Low Temperature Differential Stirling Engine
All Stirling engines require that a temperature differential be maintained between the “hot” and “cold” parts of the engine. In the 1980s, Professors Ivo Kolin and James Senft developed a series of engines exploring the minimum temperature differential that could be made to work. 13 Dr. Senft’s basic design has been widely copied and is now available as a kit or completed engine from a number of model engine manufacturers. The heat from a cup of coffee is usually enough to power it. If carefully constructed, it will even run from the warmth of your hand.
The engine is of the split cylinder type or gamma configuration14 (see note below). The displacer cylinder is quite short for its diameter, and encloses a matching short-stroke displacer. The power piston runs in a separate, much smaller cylinder, typically mounted on the top plate. The displacer cylinder wall is usually made of plastic, which thermally separates the metal plates at the hot and cold ends.
As with all Stirling engines, the cycle has four phases:
We start with the majority of the gas in contact with the warmer plate. The gas heats and expands, driving the power piston upward.

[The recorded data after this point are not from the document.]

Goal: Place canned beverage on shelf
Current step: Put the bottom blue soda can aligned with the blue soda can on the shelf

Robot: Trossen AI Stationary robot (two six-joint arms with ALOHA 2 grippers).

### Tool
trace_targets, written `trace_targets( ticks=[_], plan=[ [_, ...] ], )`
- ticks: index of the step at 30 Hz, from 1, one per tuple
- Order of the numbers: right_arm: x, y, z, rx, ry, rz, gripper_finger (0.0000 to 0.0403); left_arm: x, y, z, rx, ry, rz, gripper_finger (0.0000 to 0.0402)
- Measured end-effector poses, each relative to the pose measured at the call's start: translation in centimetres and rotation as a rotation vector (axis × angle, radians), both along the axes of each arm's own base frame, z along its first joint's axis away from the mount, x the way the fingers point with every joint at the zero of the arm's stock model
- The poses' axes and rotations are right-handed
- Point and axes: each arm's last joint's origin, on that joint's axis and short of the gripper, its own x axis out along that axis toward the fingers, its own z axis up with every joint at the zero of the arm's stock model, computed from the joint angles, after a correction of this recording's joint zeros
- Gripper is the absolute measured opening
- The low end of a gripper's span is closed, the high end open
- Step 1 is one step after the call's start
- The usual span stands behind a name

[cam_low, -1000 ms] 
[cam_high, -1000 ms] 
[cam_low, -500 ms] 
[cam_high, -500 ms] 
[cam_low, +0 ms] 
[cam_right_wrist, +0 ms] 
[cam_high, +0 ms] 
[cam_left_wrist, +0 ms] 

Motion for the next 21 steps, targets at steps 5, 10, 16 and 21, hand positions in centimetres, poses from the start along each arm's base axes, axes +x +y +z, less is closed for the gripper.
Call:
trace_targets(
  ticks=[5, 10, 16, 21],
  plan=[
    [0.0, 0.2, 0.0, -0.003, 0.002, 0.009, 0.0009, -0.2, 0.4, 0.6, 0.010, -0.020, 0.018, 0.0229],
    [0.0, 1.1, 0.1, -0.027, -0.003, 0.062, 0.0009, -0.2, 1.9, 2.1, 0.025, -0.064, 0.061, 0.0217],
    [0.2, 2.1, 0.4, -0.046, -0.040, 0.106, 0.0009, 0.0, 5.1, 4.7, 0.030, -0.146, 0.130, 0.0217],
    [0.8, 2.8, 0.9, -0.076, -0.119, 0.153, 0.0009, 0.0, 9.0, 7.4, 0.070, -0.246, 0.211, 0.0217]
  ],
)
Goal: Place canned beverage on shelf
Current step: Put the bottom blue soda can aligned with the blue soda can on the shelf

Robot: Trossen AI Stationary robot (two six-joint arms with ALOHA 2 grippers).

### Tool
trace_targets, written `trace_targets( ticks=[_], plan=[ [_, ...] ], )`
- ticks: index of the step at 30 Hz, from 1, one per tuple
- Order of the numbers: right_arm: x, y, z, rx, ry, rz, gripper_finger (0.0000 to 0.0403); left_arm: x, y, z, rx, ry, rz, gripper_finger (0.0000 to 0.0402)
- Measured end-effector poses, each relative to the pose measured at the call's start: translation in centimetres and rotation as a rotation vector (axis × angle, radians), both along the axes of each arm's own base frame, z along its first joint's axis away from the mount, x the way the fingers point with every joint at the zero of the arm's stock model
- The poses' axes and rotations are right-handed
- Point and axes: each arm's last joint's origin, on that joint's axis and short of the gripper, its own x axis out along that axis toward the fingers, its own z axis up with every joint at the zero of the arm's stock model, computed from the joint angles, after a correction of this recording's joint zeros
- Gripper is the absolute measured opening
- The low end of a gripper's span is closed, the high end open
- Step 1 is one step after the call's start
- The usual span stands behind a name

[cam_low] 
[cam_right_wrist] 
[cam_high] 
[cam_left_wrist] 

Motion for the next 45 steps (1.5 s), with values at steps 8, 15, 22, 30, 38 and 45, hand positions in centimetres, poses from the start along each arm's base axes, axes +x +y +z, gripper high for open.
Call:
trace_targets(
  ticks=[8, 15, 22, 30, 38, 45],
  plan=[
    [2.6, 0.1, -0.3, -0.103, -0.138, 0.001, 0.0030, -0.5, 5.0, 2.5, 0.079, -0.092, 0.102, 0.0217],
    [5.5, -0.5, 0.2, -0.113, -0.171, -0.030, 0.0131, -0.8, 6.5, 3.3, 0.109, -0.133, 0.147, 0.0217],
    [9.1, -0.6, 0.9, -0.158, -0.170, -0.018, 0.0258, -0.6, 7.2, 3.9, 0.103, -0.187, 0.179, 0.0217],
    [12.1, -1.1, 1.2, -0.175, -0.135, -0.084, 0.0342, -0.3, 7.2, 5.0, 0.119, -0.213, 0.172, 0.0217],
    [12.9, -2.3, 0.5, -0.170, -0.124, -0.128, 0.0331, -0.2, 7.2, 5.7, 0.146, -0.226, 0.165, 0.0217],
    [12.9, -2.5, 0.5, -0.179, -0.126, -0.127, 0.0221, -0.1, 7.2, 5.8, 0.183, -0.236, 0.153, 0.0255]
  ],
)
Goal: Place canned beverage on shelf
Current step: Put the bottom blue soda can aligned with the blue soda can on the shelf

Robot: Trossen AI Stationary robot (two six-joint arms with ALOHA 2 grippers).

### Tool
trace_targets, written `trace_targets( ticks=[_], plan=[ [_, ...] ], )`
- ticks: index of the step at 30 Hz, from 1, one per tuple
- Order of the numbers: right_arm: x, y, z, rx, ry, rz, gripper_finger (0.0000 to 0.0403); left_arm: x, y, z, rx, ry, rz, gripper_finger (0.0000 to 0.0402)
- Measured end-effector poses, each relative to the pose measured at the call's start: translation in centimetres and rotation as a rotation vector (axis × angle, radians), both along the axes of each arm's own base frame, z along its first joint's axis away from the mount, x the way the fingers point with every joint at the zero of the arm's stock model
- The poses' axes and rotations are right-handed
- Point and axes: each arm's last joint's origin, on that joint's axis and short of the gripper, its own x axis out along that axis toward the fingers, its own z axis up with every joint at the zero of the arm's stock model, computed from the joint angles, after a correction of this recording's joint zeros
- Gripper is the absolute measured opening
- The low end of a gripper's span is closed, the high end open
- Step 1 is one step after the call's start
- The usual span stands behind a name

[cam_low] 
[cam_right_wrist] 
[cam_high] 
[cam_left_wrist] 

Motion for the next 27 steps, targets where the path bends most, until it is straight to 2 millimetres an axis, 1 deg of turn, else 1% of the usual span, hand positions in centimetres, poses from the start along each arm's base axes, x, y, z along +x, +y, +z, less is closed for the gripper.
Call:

Flywheel momentum carries the displacer downward, transferring the warm gas to the upper, cool end of the cylinder.
Now the majority of the gas is in contact with the cool plate. The gas cools and contracts, drawing the power piston downward.

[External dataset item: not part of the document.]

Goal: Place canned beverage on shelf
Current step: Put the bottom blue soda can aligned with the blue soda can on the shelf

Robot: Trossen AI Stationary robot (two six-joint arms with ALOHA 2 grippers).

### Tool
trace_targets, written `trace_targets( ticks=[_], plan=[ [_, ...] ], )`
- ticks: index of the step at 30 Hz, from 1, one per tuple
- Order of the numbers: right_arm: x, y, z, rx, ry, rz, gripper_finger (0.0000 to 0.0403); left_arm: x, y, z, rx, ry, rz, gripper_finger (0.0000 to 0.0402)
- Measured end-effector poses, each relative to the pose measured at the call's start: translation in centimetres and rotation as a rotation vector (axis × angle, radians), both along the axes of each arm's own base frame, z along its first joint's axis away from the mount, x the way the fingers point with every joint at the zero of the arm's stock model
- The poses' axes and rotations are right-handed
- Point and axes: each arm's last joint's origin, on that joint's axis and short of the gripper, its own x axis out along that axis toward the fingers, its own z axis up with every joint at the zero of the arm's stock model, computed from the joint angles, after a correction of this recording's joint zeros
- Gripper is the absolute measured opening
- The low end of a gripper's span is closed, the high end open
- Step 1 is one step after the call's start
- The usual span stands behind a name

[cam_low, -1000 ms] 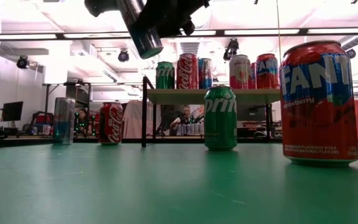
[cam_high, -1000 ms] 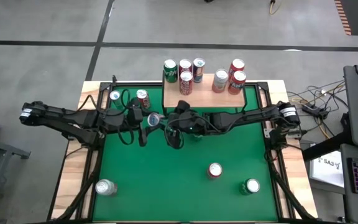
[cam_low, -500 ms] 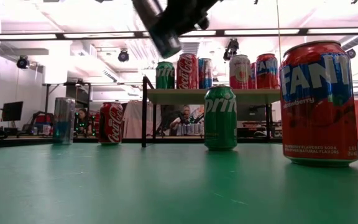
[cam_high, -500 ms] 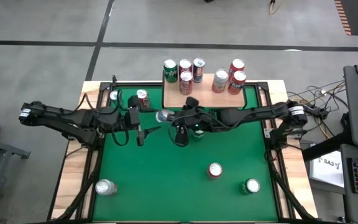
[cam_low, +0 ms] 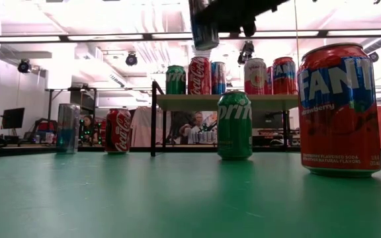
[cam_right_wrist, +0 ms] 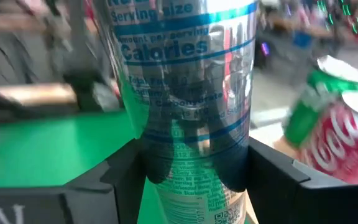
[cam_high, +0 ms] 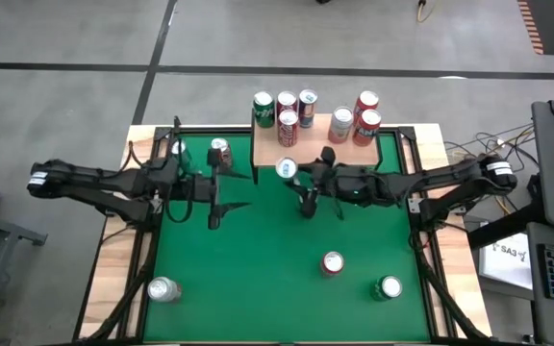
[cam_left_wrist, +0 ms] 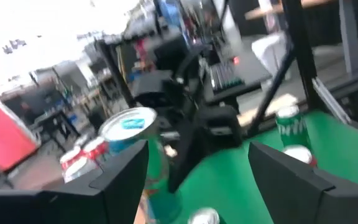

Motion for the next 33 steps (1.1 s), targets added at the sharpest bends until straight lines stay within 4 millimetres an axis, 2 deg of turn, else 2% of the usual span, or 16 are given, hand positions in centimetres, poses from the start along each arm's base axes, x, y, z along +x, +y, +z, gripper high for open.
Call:
trace_targets(
  ticks=[6, 11, 15, 20, 25, 33],
  plan=[
    [-0.7, 0.3, -0.5, -0.048, -0.238, 0.117, 0.0209, 1.0, 1.0, -2.5, -0.038, -0.152, 0.021, 0.0261],
    [-0.8, 0.3, -0.2, -0.089, -0.276, 0.138, 0.0209, 2.2, 1.2, -4.1, -0.067, -0.243, 0.028, 0.0261],
    [-0.8, 0.3, -0.2, -0.104, -0.268, 0.139, 0.0209, 3.3, 2.1, -4.4, -0.132, -0.301, 0.047, 0.0261],
    [-0.8, 0.3, -0.3, -0.104, -0.265, 0.139, 0.0209, 5.5, 3.1, -4.6, -0.179, -0.283, 0.075, 0.0261],
    [-0.8, 0.3, -0.4, -0.103, -0.254, 0.140, 0.0209, 7.2, 3.1, -4.7, -0.169, -0.258, 0.007, 0.0261],
    [-0.8, 0.3, -0.5, -0.103, -0.238, 0.140, 0.0209, 8.9, 3.3, -4.4, -0.177, -0.248, 0.007, 0.0261]
  ],
)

Flywheel momentum carries the displacer up, transferring the cooled gas back to the lower, hot end of the cylinder.
For clarity, this illustration shows the power piston connected to the crankshaft by a bell crank. However, most of these engines have the power piston located behind the flywheel, where the connecting rod may be attached directly to another crank on that side of the flywheel.
Since it operates at such safe temperatures, many parts of the low temperature differential Stirling can be made of transparent plastic or glass. This makes it a delightful and educational demonstration of the Stirling cycle, however, its feeble power makes it useful for little else! As with most Stirling engines, it can be made to run in reverse if the bottom is cooled instead of heated.

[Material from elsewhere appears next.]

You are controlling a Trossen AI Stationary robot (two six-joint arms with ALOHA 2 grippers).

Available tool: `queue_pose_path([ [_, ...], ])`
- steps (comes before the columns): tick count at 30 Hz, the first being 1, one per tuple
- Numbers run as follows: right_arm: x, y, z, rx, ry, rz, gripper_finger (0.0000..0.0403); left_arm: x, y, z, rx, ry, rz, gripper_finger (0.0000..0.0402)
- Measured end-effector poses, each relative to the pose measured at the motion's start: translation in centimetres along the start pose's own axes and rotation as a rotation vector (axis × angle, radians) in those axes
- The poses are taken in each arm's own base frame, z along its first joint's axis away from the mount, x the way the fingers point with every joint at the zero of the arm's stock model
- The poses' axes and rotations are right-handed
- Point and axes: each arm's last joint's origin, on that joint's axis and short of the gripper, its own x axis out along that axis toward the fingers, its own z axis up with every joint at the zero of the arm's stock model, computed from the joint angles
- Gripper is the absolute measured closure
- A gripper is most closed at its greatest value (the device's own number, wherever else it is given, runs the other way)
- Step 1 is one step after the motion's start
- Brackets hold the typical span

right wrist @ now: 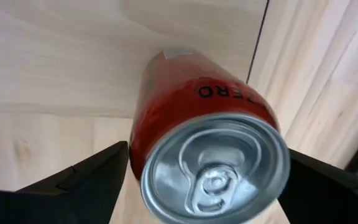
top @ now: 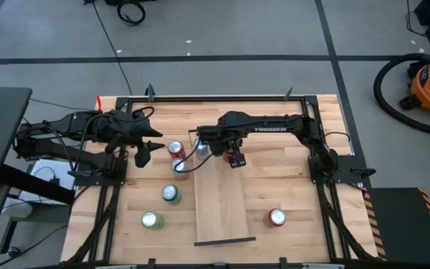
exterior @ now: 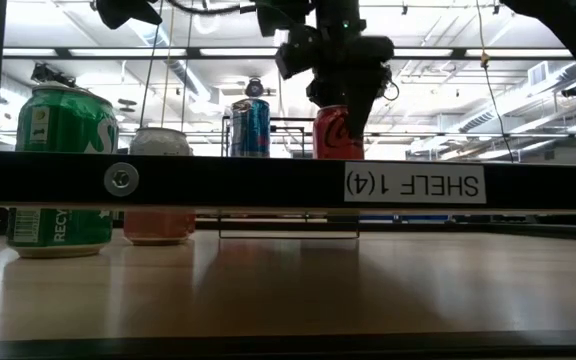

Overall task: Place canned beverage on shelf
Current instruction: Put the red and black soda can on the shelf

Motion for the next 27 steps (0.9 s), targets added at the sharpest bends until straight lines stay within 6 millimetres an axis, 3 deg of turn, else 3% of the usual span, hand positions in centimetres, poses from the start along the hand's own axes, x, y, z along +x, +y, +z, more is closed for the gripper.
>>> queue_pose_path([
  [7, -1.7, -0.5, -0.2, 0.021, -0.116, -0.021, 0.0018, 0.0, 0.0, 0.0, 0.0, -0.001, 0.0, 0.0203],
  [14, -1.9, -0.5, -0.5, 0.034, -0.104, -0.011, 0.0005, 0.0, 0.0, 0.0, -0.014, 0.0, 0.0, 0.0203],
  [21, -4.8, -0.1, -0.3, 0.062, -0.214, -0.033, 0.0004, 0.0, 0.0, 0.0, -0.018, 0.0, 0.0, 0.0203],
  [27, -6.6, 0.0, -1.2, 0.203, -0.212, 0.012, 0.0005, 0.0, 0.0, -0.1, -0.032, 0.008, 0.002, 0.0203],
])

Dr. Senft’s P-19 engine developed in 1990 was capable of running with a temperature difference of only one half of a Celsius degree!13
His book, An Introduction to Low Temperature Differential Stirling Engines is the best starting point for information on these engines.
The first version of this page incorrectly stated that this is a beta configured engine. In fact, it is a gamma configuration, since the power cylinder and displacer cylinder are separated.14
The Single Cylinder Stirling page illustrates a true beta configuration in which the power piston and displacer ride in the same cylinder.
Dr. Senft himself was kind enough to clear this up in a recent email. He also pointed out that, owing to its very small power cylinder, this engine approaches the same thermal cycle as the theoretically more efficient beta configuration, since such a large percentage of the expanding gas remains in contact with the hot end of the displacer cylinder.